Created on 04-30-2014 06:50 AM - edited 09-16-2022 01:58 AM
Hi,
I wanted to build a pipeline of ingesting log data via flume into solr, sounds like nothing special....
But I get stuck at starting the flume agent (with exec source 'tail -f...'), its log tells me that it stops doing anything after "INFO org.kitesdk.morphline.api.MorphlineContext: Importing commands", because this is the last log entry before it repeatedly got restarted (every 30sec.).
If I remove the SolrSink from my flume config, the expected files are written to the HDFS sink, thereby the base workflow is fine.
For my testing I tried to use the Syslog-example provided in the SearchUserGuide (http://www.cloudera.com/content/cloudera-content/cloudera-docs/Search/latest/Cloudera-Search-User-Gu...
One strange thing is, how to configure the grok-dictionaries in the morphlines.conf while using ClouderaManager for configuring the stuff?

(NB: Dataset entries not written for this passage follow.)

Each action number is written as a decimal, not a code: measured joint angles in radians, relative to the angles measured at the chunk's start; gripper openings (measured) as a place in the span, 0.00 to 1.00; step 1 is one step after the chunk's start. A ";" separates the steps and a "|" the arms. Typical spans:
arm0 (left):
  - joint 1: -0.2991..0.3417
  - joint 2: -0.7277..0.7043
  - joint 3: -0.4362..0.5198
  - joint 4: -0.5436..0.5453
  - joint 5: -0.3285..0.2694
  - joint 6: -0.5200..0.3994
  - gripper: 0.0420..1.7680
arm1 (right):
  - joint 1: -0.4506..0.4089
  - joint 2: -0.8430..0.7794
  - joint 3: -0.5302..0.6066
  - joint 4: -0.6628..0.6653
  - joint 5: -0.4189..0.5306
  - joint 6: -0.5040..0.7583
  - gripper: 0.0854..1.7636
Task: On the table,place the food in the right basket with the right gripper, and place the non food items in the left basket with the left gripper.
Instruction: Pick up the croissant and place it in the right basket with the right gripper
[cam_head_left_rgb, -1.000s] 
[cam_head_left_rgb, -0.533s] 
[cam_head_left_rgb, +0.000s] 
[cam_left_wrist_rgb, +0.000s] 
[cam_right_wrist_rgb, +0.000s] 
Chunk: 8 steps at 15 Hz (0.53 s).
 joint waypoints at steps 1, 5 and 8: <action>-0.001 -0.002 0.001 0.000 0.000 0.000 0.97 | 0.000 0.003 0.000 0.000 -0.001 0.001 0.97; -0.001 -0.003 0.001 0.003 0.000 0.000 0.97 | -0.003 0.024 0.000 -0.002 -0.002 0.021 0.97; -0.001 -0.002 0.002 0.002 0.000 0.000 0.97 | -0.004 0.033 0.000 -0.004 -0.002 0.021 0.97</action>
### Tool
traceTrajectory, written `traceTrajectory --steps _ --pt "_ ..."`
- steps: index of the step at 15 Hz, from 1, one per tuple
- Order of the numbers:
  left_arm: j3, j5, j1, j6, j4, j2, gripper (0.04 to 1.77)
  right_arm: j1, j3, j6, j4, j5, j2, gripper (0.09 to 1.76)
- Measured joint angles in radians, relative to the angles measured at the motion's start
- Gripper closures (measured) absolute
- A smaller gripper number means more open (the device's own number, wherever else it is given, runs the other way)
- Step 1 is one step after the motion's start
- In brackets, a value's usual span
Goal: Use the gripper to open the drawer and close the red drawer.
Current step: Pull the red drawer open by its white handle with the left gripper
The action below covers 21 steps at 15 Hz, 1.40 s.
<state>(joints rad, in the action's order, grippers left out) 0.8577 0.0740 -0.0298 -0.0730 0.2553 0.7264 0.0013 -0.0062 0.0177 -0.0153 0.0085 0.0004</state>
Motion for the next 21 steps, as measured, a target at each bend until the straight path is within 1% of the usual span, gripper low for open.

The configuration itself is clear, the text area in "Flume-NG Solr Sink", but how to reference the grok-dictionaries? just "dictionaryFiles : [grok-dictionaries]" or some path prefixes ?!?!
=========================
this is the log of the flume agent (while I am writing entries to the watched file, but nothing will be processed):
""
2014-04-30 15:42:37,285 INFO org.apache.flume.sink.hdfs.HDFSDataStream: Serializer = TEXT, UseRawLocalFileSystem = false
2014-04-30 15:44:16,448 INFO org.apache.flume.node.PollingPropertiesFileConfigurationProvider: Configuration provider starting
2014-04-30 15:44:16,493 INFO org.apache.flume.node.PollingPropertiesFileConfigurationProvider: Reloading configuration file:/var/run/cloudera-scm-agent/process/1027-flume-AGENT/flume.conf
2014-04-30 15:44:16,506 INFO org.apache.flume.conf.FlumeConfiguration: Processing:HDFS
2014-04-30 15:44:16,507 INFO org.apache.flume.conf.FlumeConfiguration: Processing:solrSink
2014-04-30 15:44:16,507 INFO org.apache.flume.conf.FlumeConfiguration: Processing:HDFS
2014-04-30 15:44:16,508 INFO org.apache.flume.conf.FlumeConfiguration: Processing:HDFS
2014-04-30 15:44:16,508 INFO org.apache.flume.conf.FlumeConfiguration: Processing:HDFS
2014-04-30 15:44:16,508 INFO org.apache.flume.conf.FlumeConfiguration: Processing:HDFS
2014-04-30 15:44:16,509 INFO org.apache.flume.conf.FlumeConfiguration: Processing:solrSink
2014-04-30 15:44:16,509 INFO org.apache.flume.conf.FlumeConfiguration: Processing:solrSink
2014-04-30 15:44:16,510 INFO org.apache.flume.conf.FlumeConfiguration: Processing:solrSink
2014-04-30 15:44:16,510 INFO org.apache.flume.conf.FlumeConfiguration: Processing:solrSink
2014-04-30 15:44:16,510 INFO org.apache.flume.conf.FlumeConfiguration: Processing:HDFS
2014-04-30 15:44:16,511 INFO org.apache.flume.conf.FlumeConfiguration: Added sinks: HDFS solrSink Agent: agent
2014-04-30 15:44:16,511 INFO org.apache.flume.conf.FlumeConfiguration: Processing:HDFS
2014-04-30 15:44:16,512 INFO org.apache.flume.conf.FlumeConfiguration: Processing:solrSink
2014-04-30 15:44:16,512 INFO org.apache.flume.conf.FlumeConfiguration: Processing:HDFS
2014-04-30 15:44:16,513 INFO org.apache.flume.conf.FlumeConfiguration: Processing:HDFS
2014-04-30 15:44:16,561 INFO org.apache.flume.conf.FlumeConfiguration: Post-validation flume configuration contains configuration for agents: [agent]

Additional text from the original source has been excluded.